§ **Problem description**
Every line of the material must be reproduced exactly.

═════ Data shown ═════

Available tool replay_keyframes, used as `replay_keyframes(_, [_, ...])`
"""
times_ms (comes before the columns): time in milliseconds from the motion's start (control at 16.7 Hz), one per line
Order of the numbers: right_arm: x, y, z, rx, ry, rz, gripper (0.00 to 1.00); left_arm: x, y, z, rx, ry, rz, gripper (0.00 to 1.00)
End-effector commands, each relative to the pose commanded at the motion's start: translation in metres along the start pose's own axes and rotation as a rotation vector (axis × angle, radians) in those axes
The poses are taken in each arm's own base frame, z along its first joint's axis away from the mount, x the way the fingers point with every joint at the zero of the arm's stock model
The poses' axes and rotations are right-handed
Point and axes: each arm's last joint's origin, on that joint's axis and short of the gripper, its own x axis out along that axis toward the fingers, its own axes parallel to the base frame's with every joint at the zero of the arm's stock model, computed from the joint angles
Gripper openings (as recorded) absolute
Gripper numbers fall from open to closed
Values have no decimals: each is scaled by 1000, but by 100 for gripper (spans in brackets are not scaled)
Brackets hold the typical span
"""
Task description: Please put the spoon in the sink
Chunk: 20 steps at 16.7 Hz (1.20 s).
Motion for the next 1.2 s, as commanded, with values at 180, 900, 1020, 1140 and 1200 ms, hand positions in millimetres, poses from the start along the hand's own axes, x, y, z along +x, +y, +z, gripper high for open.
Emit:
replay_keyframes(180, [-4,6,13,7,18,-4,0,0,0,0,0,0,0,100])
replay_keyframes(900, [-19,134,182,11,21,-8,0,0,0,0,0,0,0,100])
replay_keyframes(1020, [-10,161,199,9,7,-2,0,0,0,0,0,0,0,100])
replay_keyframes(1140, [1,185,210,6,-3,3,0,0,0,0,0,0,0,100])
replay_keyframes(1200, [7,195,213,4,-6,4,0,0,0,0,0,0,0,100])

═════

§ **Result of the exercise**
Available tool replay_keyframes, used as `replay_keyframes(_, [_, ...])`
"""
times_ms (comes before the columns): time in milliseconds from the motion's start (control at 16.7 Hz), one per line
Order of the numbers: right_arm: x, y, z, rx, ry, rz, gripper (0.00 to 1.00); left_arm: x, y, z, rx, ry, rz, gripper (0.00 to 1.00)
End-effector commands, each relative to the pose commanded at the motion's start: translation in metres along the start pose's own axes and rotation as a rotation vector (axis × angle, radians) in those axes
The poses are taken in each arm's own base frame, z along its first joint's axis away from the mount, x the way the fingers point with every joint at the zero of the arm's stock model
The poses' axes and rotations are right-handed
Point and axes: each arm's last joint's origin, on that joint's axis and short of the gripper, its own x axis out along that axis toward the fingers, its own axes parallel to the base frame's with every joint at the zero of the arm's stock model, computed from the joint angles
Gripper openings (as recorded) absolute
Gripper numbers fall from open to closed
Values have no decimals: each is scaled by 1000, but by 100 for gripper (spans in brackets are not scaled)
Brackets hold the typical span
"""
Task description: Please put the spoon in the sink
Chunk: 20 steps at 16.7 Hz (1.20 s).
Motion for the next 1.2 s, as commanded, with values at 180, 900, 1020, 1140 and 1200 ms, hand positions in millimetres, poses from the start along the hand's own axes, x, y, z along +x, +y, +z, gripper high for open.
Emit:
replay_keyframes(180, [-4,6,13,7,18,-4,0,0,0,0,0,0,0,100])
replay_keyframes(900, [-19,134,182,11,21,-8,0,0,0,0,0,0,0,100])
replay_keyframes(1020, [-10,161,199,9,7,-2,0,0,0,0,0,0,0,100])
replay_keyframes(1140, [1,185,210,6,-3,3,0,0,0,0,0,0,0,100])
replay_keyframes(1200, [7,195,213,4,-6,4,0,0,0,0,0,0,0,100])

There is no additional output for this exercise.